A new AI-powered tool developed by Coursera aims to be that metric. The recent feature announced by the Bay Area company allows the companies that have subscribed to its training programs monitor the performances of their employees earning top scores in Coursera programs; what courses would help fill any knowledge gaps; and how their employees’ skills measure up to their competitors’. Companies will be able to access the tool in the online dashboard of their Coursera profiles later this year.
The new feature is just one way of showing how online-learning providers are incorporating AI to accord with learners with courses, assess their ability, and modify program content in response to the received feedback. Coursera’s data-science team “collects and stores data in a warehouse to interpret information for making internal decisions. The team also builds an algorithm that feedbacks into the site,” says Emily Glassberg Sands, the team lead.
Established in 2017, Udacity’s AI research team, studies student reaction to tweak the lessons as per the needs of learners and processes whether the apprentices like the changes. The app also has brought AI chatbots into play to aid students in finding relevant courses and answer some common questions during the registration process. Whereas, edX is currently experimenting with Ai to escalate how well people teach and learn.
These AI features can potentially more companies and people to enroll for such training by tackling some of the most pernicious obstacles in online learning. According to a 2017 survey of US-based businesses by Training magazine, the two top priorities for the companies that pay to train their staff includes measuring the impact and effectiveness of educational programs.
Coursera’s business program, targeting companies, at present has 14,00 customers, indicating towards the fact that the market has plenty of room to grow. Leah Belsky, who heads the Coursera for Business program notes, “ The Achilles’ heel of the corporate learning industry is that no one knows how to demonstrate the return on investment. Companies know their people need to learn new skills to stay competitive, but they have a hard time communicating what the value of that learning is.”

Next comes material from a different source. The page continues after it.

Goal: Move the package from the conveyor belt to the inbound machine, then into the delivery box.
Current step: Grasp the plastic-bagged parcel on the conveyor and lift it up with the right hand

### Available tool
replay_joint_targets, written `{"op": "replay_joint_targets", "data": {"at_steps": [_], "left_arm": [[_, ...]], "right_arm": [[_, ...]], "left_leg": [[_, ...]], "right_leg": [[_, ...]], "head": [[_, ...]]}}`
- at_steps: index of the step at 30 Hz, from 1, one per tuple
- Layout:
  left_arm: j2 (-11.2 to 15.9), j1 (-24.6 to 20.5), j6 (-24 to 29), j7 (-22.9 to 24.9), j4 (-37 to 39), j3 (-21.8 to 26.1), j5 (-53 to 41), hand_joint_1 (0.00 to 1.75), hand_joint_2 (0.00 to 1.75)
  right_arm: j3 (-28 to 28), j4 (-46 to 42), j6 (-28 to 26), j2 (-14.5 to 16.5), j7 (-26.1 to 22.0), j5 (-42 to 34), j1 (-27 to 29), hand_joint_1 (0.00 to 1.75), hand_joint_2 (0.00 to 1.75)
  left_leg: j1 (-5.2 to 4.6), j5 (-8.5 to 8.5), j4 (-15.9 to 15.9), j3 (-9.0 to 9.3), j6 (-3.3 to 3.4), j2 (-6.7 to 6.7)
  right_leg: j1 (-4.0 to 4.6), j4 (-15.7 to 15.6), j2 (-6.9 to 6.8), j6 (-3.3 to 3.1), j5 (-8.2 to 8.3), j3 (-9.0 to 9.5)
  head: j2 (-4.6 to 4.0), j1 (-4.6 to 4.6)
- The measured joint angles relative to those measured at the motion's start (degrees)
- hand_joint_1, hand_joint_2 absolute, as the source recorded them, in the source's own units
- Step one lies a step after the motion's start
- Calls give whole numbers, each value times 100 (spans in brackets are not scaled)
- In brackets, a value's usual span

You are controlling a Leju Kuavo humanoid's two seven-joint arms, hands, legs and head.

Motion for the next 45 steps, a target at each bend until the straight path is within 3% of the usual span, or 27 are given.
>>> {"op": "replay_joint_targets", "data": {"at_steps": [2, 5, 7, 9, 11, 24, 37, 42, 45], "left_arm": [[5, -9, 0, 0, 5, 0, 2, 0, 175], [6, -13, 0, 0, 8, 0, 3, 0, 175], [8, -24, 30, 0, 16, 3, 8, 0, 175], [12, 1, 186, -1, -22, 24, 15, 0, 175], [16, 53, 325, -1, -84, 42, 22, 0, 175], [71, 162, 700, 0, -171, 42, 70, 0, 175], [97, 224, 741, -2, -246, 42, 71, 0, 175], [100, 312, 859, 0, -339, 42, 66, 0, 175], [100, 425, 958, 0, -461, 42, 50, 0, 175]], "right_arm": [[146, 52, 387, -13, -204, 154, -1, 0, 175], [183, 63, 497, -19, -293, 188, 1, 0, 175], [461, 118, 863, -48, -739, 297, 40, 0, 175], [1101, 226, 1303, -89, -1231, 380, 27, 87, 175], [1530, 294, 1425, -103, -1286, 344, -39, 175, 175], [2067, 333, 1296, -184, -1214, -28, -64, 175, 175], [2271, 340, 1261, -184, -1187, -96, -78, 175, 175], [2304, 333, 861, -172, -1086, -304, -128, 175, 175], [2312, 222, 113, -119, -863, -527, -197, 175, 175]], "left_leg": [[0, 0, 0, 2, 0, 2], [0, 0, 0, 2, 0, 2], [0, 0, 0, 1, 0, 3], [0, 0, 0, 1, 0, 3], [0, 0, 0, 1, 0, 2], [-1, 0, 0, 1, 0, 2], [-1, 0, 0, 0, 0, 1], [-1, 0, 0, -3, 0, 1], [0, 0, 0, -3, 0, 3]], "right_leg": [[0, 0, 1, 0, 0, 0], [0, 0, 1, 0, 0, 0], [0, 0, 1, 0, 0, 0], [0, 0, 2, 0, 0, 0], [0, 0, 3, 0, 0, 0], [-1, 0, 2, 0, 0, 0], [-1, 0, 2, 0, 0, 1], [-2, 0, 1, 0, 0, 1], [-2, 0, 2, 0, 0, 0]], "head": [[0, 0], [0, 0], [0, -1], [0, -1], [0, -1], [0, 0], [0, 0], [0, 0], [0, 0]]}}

Like the other apps, Coursera too wanted to quantify the pros of its classes. Its data science team began developing machine-learning algorithms a year and a half ago to map the 40,000 skills taught by Coursera. Firstly, the team incorporated natural language processing (NLP) to ascertain how often trainers mentioned concepts during the lectures. This vital piece of information identified which classes imparted which skills.
Glassberg Sands further says, “Coursera can get some of that data by simply asking its instructors. But it also uses NLP because educators often think of themselves as teaching theoretical concepts while learners want to know what specific tools and technologies they will master.”
Based on how they performed on Coursera quizzes and assignments, the team used a psychometrics methodology known as item response theory (IRT) into certain machine-learning modules to assess learner’s knacks.
Glassberg Sands also noted, “The new methodology enables the team to evaluate expertise in a given skill area across learners who were answering different questions of varying difficulty.” As per her statement, it is important because on average an advanced learner will take harder courses on Coursera and attempt harder questions than a beginner. She further added, “What you get is a percentile for your employees in each skill area, relative to whatever comparison group you choose, whether that’s all the companies on Coursera or just companies in your industry or your country or companies of a similar size.”